Em sua estreia, o que Maggie Gyllenhaal faz é digno de Oscar. A primazia com que transpôs a narrativa de Ferrante, e até deu novos significados a ela, ganhou sua merecida indicação em Roteiro Adaptado. A profundidade de Leda em tela também, em dose dupla, com Olivia Colman, que já virou figurinha carimbada na premiação, e Jessie Buckley estreando na categoria. No circuito independente, The Lost Daughter levou a melhor nas principais premiações do meio, o Spirit e o Gotham Awards. No Festival de Veneza, a diretora ainda ganhou Melhor Roteiro, sinalizando um vindouro reconhecimento da indústria para seu trabalho atrás das câmeras.
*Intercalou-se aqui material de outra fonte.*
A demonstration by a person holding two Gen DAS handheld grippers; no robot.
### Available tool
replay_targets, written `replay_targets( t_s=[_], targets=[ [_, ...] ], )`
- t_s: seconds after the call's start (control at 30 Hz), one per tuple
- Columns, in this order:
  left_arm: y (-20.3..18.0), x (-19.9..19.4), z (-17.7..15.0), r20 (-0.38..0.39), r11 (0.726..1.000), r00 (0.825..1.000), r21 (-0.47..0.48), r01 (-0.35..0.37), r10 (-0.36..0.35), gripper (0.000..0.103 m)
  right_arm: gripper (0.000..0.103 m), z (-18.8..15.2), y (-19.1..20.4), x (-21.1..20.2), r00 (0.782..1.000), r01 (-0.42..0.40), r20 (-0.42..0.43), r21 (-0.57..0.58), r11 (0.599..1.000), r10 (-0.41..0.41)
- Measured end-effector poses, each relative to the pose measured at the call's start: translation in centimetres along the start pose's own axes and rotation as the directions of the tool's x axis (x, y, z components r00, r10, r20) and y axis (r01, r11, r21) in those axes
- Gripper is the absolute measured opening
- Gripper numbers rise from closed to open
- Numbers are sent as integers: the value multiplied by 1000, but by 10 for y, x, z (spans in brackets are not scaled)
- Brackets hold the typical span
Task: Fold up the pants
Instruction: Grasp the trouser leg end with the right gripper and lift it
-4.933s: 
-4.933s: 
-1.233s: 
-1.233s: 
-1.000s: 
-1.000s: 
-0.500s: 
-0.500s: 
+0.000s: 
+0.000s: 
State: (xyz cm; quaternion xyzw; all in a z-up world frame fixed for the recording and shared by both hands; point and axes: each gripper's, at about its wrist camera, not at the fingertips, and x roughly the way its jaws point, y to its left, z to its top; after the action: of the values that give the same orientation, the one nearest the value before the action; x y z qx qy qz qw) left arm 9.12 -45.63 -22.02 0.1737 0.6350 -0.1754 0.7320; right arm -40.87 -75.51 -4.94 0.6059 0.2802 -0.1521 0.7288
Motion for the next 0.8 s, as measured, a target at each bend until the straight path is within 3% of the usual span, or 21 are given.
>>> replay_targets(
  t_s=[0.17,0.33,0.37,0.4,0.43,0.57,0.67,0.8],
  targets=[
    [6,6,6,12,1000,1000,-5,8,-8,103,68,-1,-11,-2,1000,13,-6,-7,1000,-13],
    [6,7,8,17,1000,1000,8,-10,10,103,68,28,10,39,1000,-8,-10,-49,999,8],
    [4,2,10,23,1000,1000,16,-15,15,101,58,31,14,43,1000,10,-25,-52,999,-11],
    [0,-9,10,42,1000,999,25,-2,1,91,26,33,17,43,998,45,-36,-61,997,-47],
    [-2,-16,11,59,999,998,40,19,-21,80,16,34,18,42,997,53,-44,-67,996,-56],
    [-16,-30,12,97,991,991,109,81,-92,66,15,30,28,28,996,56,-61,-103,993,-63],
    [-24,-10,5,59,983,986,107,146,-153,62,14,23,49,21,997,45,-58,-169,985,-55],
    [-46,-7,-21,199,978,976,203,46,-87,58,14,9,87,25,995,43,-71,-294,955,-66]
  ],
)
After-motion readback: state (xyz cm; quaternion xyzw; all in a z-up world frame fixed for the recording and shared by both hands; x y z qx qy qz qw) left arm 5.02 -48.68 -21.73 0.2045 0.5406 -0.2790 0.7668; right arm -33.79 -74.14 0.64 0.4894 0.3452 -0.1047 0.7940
A genialidade da narrativa nós deixamos para Ferrante, mas o trabalho sagrado de popularizar ela tem o mérito total de Gyllenhaal. Das representações maternas que temos culturalmente, A Filha Perdida é uma das únicas que encara a questão com sinceridade e respeito a quem ocupa aquele lugar. Apesar da falta de representatividade no audiovisual, Leda está em todos os lugares, com as imperfeições, traumas e dificuldades que carrega. Daí a coragem de Olivia, Jessie, Dakota, Maggie e Elena em conseguirem retratar uma figura com tanta honestidade. De mães, e também filhas perdidas.